Have you not been warned about using daddy's /. account?
Not just Apple. (Score:2)
Many companies do this too. :( Maybe companies can make users pay to keep support of old stuff going.
A Weinstein Moment for Consumer Electronics (Score:5, Insightful)
For example, consider laptop/netbook computers, which arrive with major components such as CPUs, batteries, RAM and storage all soldered and/or glued in place. All of this makes it much harder to upgrade or use these products in a versatile way.
The same is true for almost all class of tablet, although I'd note that some Android devices [phones and tablets] do come with micro-SD card slots, which do allow for storage upgrades and flexibility.
On the desktop we are moving away from the "assembled" style of computer offered by Dell or Gateway from the 90s and 00s and now we seem to be trending towards all-in-one systems where, once again, everything is soldered or glued down and the potential for upgrades of individual components is virtually non-existent.

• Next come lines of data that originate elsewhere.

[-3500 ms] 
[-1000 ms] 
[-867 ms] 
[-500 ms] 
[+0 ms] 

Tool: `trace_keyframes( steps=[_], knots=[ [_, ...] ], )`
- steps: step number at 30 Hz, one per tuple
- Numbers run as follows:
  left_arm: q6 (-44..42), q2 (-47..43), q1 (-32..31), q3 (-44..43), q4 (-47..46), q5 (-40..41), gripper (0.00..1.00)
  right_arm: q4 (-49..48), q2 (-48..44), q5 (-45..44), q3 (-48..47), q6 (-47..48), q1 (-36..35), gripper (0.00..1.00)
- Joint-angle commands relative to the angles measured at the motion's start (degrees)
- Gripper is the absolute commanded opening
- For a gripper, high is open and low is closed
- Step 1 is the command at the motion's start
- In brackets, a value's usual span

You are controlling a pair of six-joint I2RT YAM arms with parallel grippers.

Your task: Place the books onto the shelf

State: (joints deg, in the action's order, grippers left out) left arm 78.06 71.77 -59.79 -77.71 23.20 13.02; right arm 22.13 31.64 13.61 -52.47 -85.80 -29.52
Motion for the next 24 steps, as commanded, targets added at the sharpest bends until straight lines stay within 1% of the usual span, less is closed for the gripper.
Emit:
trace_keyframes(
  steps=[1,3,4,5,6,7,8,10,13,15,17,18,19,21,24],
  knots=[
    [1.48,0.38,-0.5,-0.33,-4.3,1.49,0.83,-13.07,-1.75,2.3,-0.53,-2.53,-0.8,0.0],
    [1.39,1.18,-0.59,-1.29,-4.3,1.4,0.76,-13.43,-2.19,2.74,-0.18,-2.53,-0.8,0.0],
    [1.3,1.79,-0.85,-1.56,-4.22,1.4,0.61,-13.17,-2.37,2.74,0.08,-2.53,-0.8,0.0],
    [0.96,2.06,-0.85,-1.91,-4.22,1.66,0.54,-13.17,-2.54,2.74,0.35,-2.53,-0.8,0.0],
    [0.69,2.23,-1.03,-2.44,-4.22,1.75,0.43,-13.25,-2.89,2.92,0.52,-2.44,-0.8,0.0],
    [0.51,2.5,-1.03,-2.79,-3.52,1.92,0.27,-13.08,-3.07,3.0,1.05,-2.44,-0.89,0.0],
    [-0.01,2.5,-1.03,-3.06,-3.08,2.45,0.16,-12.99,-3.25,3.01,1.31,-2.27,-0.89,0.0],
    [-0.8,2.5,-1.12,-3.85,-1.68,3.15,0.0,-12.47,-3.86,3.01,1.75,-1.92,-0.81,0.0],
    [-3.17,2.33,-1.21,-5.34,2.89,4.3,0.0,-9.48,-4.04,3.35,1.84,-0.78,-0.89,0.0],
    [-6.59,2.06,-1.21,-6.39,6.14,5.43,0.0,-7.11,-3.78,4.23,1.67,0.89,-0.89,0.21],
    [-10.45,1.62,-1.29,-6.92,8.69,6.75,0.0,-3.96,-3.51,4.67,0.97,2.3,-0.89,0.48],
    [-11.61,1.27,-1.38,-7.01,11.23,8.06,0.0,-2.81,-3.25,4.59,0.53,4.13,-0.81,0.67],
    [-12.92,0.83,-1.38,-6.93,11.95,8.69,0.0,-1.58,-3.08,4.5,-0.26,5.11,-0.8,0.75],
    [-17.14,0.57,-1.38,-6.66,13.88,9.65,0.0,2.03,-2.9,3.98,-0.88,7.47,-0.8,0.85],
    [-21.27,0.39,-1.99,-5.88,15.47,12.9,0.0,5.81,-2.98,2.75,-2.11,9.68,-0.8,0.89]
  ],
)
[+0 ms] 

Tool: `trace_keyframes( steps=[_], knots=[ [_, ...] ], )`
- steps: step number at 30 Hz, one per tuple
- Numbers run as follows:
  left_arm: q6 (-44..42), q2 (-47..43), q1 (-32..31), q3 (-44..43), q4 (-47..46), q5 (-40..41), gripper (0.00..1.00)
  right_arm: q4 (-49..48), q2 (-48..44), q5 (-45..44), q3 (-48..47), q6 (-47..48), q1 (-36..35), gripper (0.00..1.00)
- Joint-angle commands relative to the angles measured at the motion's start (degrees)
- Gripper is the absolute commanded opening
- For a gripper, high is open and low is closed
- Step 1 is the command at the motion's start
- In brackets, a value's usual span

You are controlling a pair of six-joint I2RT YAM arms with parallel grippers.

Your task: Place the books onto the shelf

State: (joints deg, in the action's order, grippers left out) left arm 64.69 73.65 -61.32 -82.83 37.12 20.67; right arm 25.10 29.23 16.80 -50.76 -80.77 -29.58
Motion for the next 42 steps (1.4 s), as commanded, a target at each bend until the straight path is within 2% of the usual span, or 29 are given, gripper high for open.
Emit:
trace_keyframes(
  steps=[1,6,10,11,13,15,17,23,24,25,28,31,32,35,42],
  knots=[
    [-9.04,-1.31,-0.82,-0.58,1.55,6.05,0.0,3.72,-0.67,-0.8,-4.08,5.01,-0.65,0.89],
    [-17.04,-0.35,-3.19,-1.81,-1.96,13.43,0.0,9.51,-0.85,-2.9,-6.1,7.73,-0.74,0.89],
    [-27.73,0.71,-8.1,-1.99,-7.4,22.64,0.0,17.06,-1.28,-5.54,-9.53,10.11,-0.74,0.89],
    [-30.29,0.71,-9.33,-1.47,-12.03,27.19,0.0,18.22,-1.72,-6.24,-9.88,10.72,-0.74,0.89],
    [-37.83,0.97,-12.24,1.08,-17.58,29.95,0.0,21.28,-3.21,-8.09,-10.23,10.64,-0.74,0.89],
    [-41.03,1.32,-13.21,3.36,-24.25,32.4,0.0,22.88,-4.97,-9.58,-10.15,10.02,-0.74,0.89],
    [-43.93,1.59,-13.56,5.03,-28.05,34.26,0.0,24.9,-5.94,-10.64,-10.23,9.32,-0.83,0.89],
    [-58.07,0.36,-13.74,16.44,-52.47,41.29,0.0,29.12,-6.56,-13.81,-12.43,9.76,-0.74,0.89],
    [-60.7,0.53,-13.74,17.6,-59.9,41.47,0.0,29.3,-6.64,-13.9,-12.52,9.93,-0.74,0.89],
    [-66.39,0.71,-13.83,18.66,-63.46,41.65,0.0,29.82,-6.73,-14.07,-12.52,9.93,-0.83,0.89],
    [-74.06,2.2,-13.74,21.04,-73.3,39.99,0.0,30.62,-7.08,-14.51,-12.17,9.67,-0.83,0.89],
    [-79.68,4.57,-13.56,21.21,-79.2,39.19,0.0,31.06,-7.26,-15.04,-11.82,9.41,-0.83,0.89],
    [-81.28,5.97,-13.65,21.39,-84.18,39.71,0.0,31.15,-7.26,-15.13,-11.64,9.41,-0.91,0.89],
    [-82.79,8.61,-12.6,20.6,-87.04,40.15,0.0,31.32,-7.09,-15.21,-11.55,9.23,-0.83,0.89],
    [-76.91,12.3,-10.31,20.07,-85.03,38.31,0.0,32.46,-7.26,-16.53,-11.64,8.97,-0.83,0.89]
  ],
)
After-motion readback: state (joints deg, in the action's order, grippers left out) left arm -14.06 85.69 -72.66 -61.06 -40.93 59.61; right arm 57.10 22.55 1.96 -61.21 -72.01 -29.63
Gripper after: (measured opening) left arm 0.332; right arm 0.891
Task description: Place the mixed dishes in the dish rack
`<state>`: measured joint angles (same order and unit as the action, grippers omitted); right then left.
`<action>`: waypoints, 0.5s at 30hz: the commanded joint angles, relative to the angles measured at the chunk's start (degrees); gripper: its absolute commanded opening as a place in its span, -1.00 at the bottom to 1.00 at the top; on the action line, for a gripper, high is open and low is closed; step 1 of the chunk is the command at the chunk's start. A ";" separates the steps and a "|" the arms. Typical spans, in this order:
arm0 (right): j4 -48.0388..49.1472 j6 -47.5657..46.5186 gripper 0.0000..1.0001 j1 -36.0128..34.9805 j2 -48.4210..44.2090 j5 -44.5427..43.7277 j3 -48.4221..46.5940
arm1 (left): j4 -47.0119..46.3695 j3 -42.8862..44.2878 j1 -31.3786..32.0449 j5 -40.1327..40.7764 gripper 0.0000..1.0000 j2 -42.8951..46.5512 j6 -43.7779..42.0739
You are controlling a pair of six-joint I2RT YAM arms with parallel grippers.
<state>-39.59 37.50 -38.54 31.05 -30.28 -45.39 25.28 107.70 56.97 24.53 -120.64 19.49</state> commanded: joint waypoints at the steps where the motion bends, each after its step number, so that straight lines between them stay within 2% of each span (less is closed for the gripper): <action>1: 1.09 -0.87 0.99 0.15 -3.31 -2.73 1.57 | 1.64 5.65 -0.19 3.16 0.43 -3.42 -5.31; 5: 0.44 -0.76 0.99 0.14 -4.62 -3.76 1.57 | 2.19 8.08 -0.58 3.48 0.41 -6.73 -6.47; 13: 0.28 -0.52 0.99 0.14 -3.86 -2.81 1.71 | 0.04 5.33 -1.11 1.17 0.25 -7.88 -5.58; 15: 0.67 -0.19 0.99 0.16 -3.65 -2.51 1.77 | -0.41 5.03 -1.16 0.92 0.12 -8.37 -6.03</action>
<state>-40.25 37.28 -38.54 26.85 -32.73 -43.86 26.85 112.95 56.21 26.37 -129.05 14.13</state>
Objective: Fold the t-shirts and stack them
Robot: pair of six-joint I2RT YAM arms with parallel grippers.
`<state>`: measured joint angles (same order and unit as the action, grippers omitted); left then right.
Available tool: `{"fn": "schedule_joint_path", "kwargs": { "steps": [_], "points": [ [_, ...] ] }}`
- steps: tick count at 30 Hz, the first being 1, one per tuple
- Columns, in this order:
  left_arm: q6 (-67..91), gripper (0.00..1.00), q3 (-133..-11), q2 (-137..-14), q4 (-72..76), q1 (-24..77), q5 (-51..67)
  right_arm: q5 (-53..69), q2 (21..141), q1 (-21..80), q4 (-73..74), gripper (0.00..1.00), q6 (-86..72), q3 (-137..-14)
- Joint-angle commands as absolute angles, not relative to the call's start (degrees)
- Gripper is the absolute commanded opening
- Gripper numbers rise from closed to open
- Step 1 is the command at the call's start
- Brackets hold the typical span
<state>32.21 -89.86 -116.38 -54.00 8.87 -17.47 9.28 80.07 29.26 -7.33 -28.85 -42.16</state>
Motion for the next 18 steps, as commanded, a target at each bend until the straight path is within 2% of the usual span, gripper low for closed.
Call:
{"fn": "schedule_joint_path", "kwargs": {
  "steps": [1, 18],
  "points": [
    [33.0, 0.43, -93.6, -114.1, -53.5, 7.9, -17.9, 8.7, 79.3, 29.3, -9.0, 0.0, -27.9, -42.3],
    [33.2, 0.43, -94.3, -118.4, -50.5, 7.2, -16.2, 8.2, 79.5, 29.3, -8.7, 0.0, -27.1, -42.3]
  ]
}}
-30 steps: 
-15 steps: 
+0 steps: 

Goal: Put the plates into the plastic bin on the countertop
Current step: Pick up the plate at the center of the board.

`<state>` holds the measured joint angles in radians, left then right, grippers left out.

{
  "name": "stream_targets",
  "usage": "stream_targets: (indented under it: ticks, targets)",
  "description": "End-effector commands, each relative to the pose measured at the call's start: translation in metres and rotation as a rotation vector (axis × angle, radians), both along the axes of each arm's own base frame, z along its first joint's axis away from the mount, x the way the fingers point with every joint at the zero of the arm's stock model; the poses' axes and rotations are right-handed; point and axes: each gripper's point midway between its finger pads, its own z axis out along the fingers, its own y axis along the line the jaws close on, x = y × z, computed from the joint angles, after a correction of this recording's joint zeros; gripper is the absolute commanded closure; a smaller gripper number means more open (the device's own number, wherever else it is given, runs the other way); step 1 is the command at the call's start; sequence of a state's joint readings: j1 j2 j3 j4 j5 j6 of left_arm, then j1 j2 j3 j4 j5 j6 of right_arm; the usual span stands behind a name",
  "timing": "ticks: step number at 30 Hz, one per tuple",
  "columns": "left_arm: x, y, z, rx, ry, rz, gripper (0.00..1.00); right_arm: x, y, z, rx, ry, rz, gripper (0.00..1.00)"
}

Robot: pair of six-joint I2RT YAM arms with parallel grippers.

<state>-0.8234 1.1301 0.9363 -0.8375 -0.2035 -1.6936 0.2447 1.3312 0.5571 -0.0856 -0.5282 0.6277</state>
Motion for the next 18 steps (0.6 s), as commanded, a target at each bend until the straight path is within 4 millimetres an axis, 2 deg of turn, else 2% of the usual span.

Or in the software business, where the latest editions of software are no explicitly programmed so that they cannot be operated on older generations of processors [which, ironically, may not have some of the vulnerabilities found with more modern chips] but with the net effect of forcing people to upgrade what might have been perfectly reasonable hardware just if they want to run modern software. Nor is this limited to Operating Systems - the same deadly embrace includes things like graphics cards and driver stacks and the compatibility demanded by "modern" games... all of which force upgrades to new GPUs, which in turn force upgrades to new OS editions... which force upgrades in hardware.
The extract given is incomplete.